Red Hat has announced a new version of its AI platform for companies, Red Hat AI 3. The platform, which integrates the latest innovations in AI Inference Server, Enterprise Linux AI (RHEL AI) and OpenShift AI. The platform will deliver greater simplicity in high-performance AI inference at scale, making it easier to move workloads from proof of concept to production. It also improves collaboration around AI-enabled applications.

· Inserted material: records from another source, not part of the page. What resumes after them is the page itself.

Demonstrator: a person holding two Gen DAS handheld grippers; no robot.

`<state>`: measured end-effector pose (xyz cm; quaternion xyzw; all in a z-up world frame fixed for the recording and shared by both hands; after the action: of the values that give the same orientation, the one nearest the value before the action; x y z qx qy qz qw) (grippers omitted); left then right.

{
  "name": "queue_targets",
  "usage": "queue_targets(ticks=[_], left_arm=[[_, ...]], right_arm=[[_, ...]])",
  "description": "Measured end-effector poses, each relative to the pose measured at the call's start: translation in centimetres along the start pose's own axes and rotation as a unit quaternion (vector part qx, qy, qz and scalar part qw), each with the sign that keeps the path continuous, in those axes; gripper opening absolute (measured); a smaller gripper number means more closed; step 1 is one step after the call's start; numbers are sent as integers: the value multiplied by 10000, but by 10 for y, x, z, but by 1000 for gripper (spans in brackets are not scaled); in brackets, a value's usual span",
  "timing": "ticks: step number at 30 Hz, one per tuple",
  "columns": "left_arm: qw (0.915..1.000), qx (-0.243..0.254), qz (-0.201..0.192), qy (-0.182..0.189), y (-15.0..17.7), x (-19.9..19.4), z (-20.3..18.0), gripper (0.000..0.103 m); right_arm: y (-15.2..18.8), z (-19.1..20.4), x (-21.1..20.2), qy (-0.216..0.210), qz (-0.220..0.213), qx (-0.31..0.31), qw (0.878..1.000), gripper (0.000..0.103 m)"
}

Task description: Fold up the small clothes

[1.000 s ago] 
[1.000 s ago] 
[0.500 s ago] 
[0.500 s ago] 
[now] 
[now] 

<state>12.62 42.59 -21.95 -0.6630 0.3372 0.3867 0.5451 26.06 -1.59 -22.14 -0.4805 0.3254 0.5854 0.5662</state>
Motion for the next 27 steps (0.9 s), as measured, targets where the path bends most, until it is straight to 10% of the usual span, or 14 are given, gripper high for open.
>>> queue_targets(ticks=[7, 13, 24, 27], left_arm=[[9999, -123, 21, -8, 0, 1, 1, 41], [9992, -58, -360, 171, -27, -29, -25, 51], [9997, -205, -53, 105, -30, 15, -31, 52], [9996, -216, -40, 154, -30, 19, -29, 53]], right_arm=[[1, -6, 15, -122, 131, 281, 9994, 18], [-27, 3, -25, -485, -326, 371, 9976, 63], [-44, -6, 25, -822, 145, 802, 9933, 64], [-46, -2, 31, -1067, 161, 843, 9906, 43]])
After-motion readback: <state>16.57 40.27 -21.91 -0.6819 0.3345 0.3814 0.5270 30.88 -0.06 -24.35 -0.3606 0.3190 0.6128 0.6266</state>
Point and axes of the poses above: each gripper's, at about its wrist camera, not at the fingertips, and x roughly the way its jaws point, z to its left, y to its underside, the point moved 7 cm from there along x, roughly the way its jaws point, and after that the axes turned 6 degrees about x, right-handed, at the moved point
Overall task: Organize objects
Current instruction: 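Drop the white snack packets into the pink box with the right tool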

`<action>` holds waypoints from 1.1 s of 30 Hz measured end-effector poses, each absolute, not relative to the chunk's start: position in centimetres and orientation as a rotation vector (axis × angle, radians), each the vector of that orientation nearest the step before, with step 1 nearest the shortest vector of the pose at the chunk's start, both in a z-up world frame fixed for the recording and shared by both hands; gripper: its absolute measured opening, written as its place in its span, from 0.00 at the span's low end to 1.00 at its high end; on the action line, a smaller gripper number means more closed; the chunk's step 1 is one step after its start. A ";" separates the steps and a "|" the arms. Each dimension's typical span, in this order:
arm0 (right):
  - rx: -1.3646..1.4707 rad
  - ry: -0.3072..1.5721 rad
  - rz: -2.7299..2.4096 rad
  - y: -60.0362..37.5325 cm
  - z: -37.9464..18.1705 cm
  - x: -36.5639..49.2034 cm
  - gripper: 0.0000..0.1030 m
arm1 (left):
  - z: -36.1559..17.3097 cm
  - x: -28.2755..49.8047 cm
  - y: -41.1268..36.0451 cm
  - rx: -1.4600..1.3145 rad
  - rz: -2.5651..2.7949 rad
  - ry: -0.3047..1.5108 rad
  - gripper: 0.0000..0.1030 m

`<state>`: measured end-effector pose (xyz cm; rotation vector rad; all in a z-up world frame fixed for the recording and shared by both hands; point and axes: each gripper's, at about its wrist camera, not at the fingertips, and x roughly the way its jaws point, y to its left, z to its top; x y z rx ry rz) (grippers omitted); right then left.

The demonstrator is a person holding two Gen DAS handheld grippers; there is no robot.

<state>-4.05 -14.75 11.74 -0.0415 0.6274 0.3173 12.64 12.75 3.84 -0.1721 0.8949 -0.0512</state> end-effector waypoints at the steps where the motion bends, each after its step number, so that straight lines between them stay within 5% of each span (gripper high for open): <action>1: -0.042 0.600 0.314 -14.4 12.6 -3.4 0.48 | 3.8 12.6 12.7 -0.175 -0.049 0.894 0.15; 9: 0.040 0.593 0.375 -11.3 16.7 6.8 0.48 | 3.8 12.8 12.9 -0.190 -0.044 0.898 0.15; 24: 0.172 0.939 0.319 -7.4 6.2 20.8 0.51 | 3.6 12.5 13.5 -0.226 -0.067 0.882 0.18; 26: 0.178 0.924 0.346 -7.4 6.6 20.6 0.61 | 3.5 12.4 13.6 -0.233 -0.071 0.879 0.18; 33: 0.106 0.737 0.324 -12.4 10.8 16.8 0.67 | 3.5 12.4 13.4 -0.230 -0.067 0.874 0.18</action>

Additionally, Red Hat AI 3 enables more agile scaling and delivery of AI workloads across hybrid and multi-vendor environments, as well as improved cross-team collaboration on next-generation AI workloads, such as agents, on the same common platform. Red Hat AI 3 supports any model on any hardware accelerator, from data centers to public cloud and sovereign AI environments.
The new version of the platform has evolved into a scalable and cost-effective inference offering, based on the vLLM and llm-d projects, as well as Red Hat’s model optimization capabilities, with the aim of offering a production-quality LLM service.
Red Hat OpenShift AI 3.0 introduces general availability of llm-d, which enables intelligent distributed inference, leveraging the performance value of Kubernetes and vLLM, combined with open source technologies such as the Kubernetes Gateway API Inference Extension, the NVIDIA Dynamo Low Latency Data Transfer Library (NIXL), and the DeepEP Mixture of Experts (MoE) communication library.
Thanks to this, organizations can reduce costs and improve response times through intelligent, inference-optimized model programming, with a disaggregated service. They can also provide operational simplicity and reliability through prescriptive “Well-Lit Paths” that expedite the deployment of large-scale models in Kubernetes. In addition, thanks to their cross-platform support for deploying LLM inference on various hardware accelerators, they provide more flexibility.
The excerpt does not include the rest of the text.